Dentro do modelo com múltiplas saídas haverá “um tronco”, comum para ambas as saídas, que vai “se ramificar” em duas saídas diferentes. O principal benefício de usar um modelo multi‑saída em comparação com dois modelos independentes aqui é que os dados e as características aprendidas usadas para prever o tipo de tempo e a chance de precipitação são altamente relacionados.
Se você estiver fazendo este projeto no Windows, a primeira coisa que você precisará fazer é baixar a versão nightly do Arduino IDE, pois a versão estável atual 1.18.3 não irá compilar sketches com muitas dependências de biblioteca (o problema é que o comando do linker durante a compilação excede o comprimento máximo no Windows).
Em segundo lugar, você precisa garantir que tenha a versão 1.8.2 das definições de placa Seeed SAMD no Arduino IDE.
Por fim, como estamos usando uma rede neural convolucional e a construímos com o Keras API, ela contém uma operação não suportada pela versão estável atual do Tensorflow Micro. Pesquisando as issues do Tensorflow no Github, encontrei um pull request para adicionar essa operação (EXPAND_DIMS) à lista de operações disponíveis, mas ele não havia sido mesclado ao branch master no momento da produção deste vídeo. Você pode executar git clone no repositório Tensorflow, mudar para o branch do PR e compilar a biblioteca do Arduino executando ./tensorflow/lite/micro/tools/ci_build/test_arduino.sh em uma máquina Linux – a biblioteca resultante pode ser encontrada em tensorflow/lite/micro/tools/make/gen/arduino_x86_64/prj/tensorflow_lite.zip. Alternativamente, você pode baixar a biblioteca já compilada do repositório Github deste projeto e colocá‑la na pasta de bibliotecas de sketches do Arduino – apenas certifique‑se de ter apenas uma biblioteca Tensorflow lite de cada vez!
Entendendo os dados
Tudo começa com os dados, é claro. Para este tutorial usaremos um conjunto de dados meteorológicos facilmente disponível no Kaggle, Historical Hourly Weather Data 2012-2017. A sede da Seeed EDU está localizada em Shenzhen, uma cidade no sul da China – e essa cidade está ausente do conjunto de dados, então escolhemos uma cidade que está localizada em latitude semelhante e também tem um clima subtropical – Miami.

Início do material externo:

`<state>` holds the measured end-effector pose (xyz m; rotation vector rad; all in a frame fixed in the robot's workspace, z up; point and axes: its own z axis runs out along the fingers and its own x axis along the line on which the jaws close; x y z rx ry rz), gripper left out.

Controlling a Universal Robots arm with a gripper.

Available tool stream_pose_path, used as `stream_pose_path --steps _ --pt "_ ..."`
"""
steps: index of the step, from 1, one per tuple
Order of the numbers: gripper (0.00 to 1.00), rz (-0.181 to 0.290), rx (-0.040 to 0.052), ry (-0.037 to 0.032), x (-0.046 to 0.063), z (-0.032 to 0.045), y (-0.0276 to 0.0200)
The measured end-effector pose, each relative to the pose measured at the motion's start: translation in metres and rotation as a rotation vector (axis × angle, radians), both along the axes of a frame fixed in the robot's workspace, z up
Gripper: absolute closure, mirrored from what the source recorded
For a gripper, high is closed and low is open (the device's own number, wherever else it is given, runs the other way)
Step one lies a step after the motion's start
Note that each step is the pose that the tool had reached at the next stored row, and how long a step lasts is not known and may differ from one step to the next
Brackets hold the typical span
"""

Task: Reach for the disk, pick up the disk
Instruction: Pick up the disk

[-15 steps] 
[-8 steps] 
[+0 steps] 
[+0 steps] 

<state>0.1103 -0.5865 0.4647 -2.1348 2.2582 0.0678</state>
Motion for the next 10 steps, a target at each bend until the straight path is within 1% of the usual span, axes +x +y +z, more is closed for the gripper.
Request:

Você precisará escolher uma cidade que pelo menos se assemelhe ao clima onde você mora – é claro que o modelo treinado com dados de Miami e depois implantado em Chicago no inverno não fornecerá previsões corretas.

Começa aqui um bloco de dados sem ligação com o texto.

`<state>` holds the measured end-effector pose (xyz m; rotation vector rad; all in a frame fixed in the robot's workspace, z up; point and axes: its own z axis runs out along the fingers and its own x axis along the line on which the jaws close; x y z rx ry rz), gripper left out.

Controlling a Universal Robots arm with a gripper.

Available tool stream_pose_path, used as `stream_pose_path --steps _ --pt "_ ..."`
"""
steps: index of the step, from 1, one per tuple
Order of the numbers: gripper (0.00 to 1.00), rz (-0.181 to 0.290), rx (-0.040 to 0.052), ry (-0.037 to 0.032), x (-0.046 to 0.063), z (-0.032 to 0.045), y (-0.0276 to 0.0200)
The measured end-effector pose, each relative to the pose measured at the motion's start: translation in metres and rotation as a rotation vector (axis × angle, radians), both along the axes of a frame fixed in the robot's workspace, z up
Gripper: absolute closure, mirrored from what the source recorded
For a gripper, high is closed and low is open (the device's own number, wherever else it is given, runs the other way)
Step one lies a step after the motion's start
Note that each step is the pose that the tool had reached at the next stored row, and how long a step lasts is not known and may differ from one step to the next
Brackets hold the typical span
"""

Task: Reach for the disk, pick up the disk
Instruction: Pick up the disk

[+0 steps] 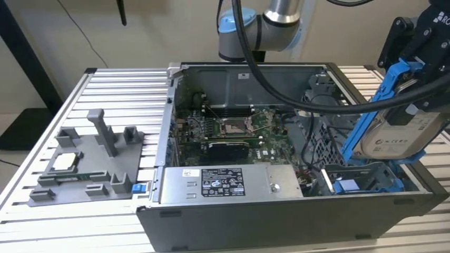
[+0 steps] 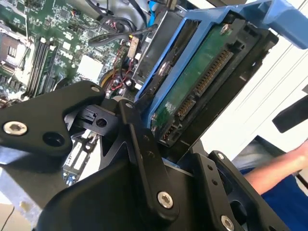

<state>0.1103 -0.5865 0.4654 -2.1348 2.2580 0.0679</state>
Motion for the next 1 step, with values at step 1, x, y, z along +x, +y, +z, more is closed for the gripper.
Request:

Construindo um modelo de aprendizado de máquina
Para a etapa de processamento de dados e treinamento do modelo, vamos abrir o Jupyter Notebook que você pode encontrar nos materiais do curso. A maneira mais fácil de executar esse notebook é enviá‑lo para o Google Colab, pois ele já possui todos os pacotes instalados e prontos para uso.

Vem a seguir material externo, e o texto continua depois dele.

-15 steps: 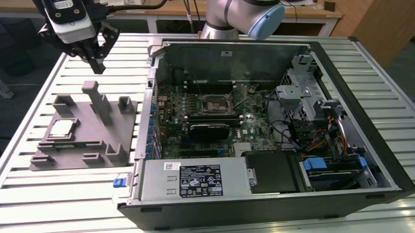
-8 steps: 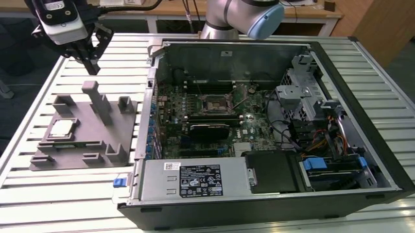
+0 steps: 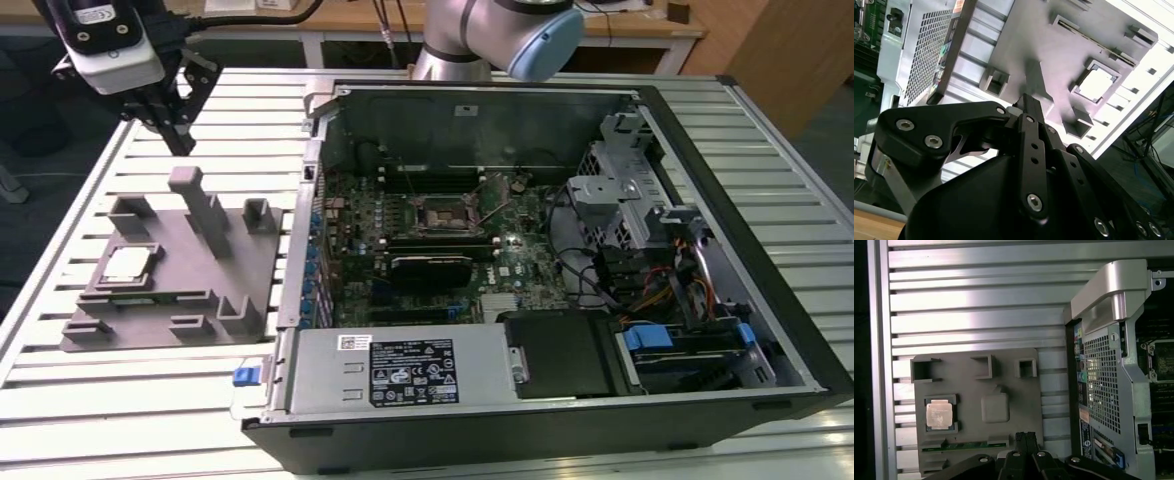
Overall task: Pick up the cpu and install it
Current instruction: 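Reach for the cpu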
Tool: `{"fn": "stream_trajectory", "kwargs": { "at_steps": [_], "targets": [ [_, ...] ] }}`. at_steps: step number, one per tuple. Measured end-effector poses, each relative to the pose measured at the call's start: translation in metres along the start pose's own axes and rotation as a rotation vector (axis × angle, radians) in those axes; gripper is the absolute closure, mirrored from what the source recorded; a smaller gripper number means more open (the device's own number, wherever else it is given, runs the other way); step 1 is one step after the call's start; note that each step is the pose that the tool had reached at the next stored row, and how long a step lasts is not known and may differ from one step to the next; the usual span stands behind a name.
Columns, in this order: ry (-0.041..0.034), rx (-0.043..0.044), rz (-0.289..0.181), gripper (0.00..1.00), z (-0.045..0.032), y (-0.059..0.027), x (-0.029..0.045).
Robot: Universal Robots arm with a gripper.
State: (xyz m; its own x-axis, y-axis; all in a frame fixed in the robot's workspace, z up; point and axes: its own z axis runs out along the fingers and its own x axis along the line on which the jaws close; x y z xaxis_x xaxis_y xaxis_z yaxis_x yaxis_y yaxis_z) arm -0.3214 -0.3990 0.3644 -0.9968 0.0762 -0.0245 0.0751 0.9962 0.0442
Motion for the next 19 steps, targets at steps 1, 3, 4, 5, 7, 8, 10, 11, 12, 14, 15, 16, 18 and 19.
{"fn": "stream_trajectory", "kwargs": {
  "at_steps": [1,3,4,5,7,8,10,11,12,14,15,16,18,19],
  "targets": [
    [0.0,0.0,0.0,0.89,0.0002,-0.0001,0.0014],
    [0.0,0.0,0.0,0.89,0.0007,-0.0003,0.0037],
    [0.0,0.0,0.0,0.89,0.0009,-0.0004,0.0048],
    [0.0,0.0,0.0,0.89,0.001,-0.0005,0.006],
    [0.0001,0.0001,0.0,0.89,0.0014,-0.0007,0.0082],
    [0.0,0.0,0.0,0.89,0.0017,-0.0008,0.0095],
    [0.0,-0.0001,0.0,0.89,0.0022,-0.0011,0.0129],
    [0.0,0.0,0.0,0.89,0.0024,-0.0012,0.0147],
    [0.0,0.0,0.0,0.89,0.0025,-0.0014,0.0169],
    [0.0,0.0,0.0,0.89,0.0029,-0.0018,0.022],
    [-0.0001,0.0,0.0,0.89,0.0031,-0.002,0.0248],
    [0.0,0.0001,0.0,0.89,0.0032,-0.0023,0.0279],
    [0.0,0.0,0.0,0.89,0.0037,-0.0028,0.0349],
    [0.0,0.0,0.0,0.89,0.0038,-0.0031,0.0383]
  ]
}}
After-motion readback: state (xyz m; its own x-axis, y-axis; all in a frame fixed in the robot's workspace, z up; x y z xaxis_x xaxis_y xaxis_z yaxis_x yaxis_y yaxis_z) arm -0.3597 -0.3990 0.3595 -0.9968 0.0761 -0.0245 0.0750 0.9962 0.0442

Como alternativa, você pode executar o notebook localmente – para isso, primeiro instale todas as dependências necessárias no ambiente virtual executando
pip install -r requirements.txt
com o ambiente virtual ml que você criou anteriormente ativado. Em seguida, execute o comando jupyter notebook no mesmo ambiente, o que abrirá o servidor de notebooks no seu navegador padrão.
Os Jupyter Notebooks são uma ótima maneira de explorar e apresentar dados, pois permitem ter texto e código executável no mesmo ambiente. O fluxo de trabalho geral é explicado nas seções de texto do Notebook.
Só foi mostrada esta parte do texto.